Idealism is not dead.  But with notable exceptions it is sleeping.  Politicians, even idealistic ones, are reluctant to appeal to idealism for fear of seeming dreamy and out of touch with what we call reality.

Among the many presidential candidates, we still wait to hear any one of them say, “ask what you can do for your country.”  It is a challenge to idealism.  It is a challenge to our conscience.

[And to all my friends a very Happy New Year!]

6 Responses to “The Sleep of Idealism”

  1. Elizabeth Miller Says:

    >>>>>”Politicians, even idealistic ones, are reluctant to appeal to idealism for fear of seeming dreamy and out of touch with what we call reality.”

    I’m not sure what that means.

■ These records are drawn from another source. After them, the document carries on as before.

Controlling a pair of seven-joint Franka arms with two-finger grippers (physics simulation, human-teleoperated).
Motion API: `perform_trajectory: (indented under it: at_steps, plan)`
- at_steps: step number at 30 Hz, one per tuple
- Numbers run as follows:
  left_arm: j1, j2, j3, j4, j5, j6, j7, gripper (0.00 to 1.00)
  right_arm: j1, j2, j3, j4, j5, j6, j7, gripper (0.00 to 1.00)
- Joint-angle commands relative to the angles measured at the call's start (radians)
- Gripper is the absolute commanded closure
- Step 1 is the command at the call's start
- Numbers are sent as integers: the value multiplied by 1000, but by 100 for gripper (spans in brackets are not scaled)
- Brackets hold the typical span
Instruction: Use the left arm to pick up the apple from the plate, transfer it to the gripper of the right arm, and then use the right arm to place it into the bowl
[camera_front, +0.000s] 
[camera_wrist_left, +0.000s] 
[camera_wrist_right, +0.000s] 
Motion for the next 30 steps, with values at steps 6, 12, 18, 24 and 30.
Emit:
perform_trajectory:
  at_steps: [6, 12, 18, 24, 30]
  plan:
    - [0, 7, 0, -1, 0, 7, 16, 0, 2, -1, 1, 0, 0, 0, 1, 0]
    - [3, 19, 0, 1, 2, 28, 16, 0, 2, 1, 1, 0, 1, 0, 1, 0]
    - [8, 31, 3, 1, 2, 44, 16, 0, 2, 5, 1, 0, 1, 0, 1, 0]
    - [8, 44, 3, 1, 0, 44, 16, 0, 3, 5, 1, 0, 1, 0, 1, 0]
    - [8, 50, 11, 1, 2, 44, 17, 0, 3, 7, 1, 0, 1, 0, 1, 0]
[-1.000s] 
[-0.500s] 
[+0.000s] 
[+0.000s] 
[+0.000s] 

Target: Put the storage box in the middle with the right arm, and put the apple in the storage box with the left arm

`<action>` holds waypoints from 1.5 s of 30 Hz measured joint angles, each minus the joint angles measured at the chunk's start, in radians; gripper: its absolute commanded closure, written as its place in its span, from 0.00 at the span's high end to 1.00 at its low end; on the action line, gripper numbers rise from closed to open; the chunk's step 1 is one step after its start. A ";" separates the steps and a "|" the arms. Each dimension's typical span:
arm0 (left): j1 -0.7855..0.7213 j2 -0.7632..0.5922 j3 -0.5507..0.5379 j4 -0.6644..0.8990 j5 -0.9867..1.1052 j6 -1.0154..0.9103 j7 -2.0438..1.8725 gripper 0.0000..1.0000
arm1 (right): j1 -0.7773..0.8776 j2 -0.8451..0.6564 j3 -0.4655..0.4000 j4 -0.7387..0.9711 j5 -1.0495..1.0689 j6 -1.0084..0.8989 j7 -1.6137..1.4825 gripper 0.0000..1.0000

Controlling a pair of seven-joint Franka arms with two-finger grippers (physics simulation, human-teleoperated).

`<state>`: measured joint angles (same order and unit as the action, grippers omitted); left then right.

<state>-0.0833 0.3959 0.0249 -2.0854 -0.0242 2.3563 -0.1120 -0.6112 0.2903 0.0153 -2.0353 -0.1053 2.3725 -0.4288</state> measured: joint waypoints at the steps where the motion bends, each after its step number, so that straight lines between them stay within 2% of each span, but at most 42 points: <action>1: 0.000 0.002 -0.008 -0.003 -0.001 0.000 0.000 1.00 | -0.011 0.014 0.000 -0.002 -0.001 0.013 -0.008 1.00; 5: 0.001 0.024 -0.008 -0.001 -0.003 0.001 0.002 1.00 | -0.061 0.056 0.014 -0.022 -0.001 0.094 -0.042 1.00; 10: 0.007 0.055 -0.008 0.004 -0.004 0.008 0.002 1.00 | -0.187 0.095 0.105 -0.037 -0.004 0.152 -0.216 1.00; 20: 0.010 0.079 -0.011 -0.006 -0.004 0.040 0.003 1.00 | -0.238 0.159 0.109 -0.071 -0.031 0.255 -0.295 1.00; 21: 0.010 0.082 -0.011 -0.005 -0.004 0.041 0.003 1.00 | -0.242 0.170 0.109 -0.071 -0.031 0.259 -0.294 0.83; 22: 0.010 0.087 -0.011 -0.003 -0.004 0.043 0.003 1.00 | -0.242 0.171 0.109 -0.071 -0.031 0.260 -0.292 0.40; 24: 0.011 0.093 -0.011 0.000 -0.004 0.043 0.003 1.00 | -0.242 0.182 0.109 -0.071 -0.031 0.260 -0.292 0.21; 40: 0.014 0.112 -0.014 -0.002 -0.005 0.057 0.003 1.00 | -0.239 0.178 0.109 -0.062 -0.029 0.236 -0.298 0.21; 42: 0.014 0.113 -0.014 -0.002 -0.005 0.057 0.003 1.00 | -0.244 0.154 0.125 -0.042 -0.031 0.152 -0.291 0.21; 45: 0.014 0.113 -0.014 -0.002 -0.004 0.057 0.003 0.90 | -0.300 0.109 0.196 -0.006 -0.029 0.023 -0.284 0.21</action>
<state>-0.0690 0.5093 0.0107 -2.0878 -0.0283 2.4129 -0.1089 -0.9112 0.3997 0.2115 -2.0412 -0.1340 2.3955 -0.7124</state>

But, if it’s true, then the precious few “idealistic” politicians who fear seeming dreamy and out of touch with reality have no business calling themselves leaders of lemmings let alone of the people they purport to represent.

    And, if idealism is asleep, then it is because the overwhelming forces of cynicism have made it so … based on personal experience, you know … as an unabashed reality-based idealist. There may be no hope for my kind after next November. 🙁

  2. Joseph F Kaminski Says:

    Bravo, Senator, bravo !!


  3. Michael Says:

    A generation of American leaders that began with the selfless idealism of the New Frontier seemed to end with Reagan declaring that the homeless lived in the streets because they wanted to – not only with abject surrender, but with a spiteful enjoyment in it. I’m looking forward to the day someone picks up the torch again. Until then, those unreported glimmers of hope, mercy and kindness will light the way, perhaps leading to something greater.

    Happy New Year to all. Fasten your seatbelts. I’m afraid there will be a great deal of turbulence ahead.

  4. Martha Keys Says:

    Thanks, Gary, for an excellent column to remind us of the reality of idealism. You might have encouraged me to do more to satisfy that basic part of me to actively contribute. At 89, I’m quite healthy and active and yet don’t do enough to further my innate demand to contribute to the healthy idealism for our future. Turning a page, I will begin again. Kudos! Martha

  5. Skye Bravo Says:

    Goodness? It is found in the courage to speak the truth, no matter the consequences. This is why we have a conscience and the free will to comply with it or ignore it. Watch for a letter in your mailbox at CU.

  6. Bill Pruden Says:

    Senator, Thank you for another insightful assessment of the state of the nation. You have highlighted a critically important element of positive societal change and reminded us of its importance.  Indeed, we are a nation founded in idealism. Beginning with the dream that all men are created equal the United States has been a nation based in idealism and aspiring to achieve the ideals upon which it is founded.  And yet idealism has long been a double-edged sword. We encourage the young to be idealists–think Greta Thunberg–but at the same time, we worry that if they don’t grow out of it they will be seen as naive and impractical, unable to survive in the real world.   And yet if idealism is not the driving force behind society, what is? the answer I fear is on display daily in the White House — selfishness and self-serving power, not power aimed at serving the greater good.  It is no less evident in the singular lack of character in the Republican Congressional ranks and it is evident in candidates who fear to offer a vision or a dream.  What was Martin Luther King’s Dream, but an expression of pure idealism.  What has John Lewis, whose cancer diagnosis is a cruel blow–been but an idealist  whose actions have never wavered from the pursuit of his ideals.  I hope Senator that you are right that idealism is only asleep, but if so, it is, as Martha Keys, noted up to us to reawaken the feeling and let it power a national revival.  Thanks for the wake-up call. And best wishes for the new year.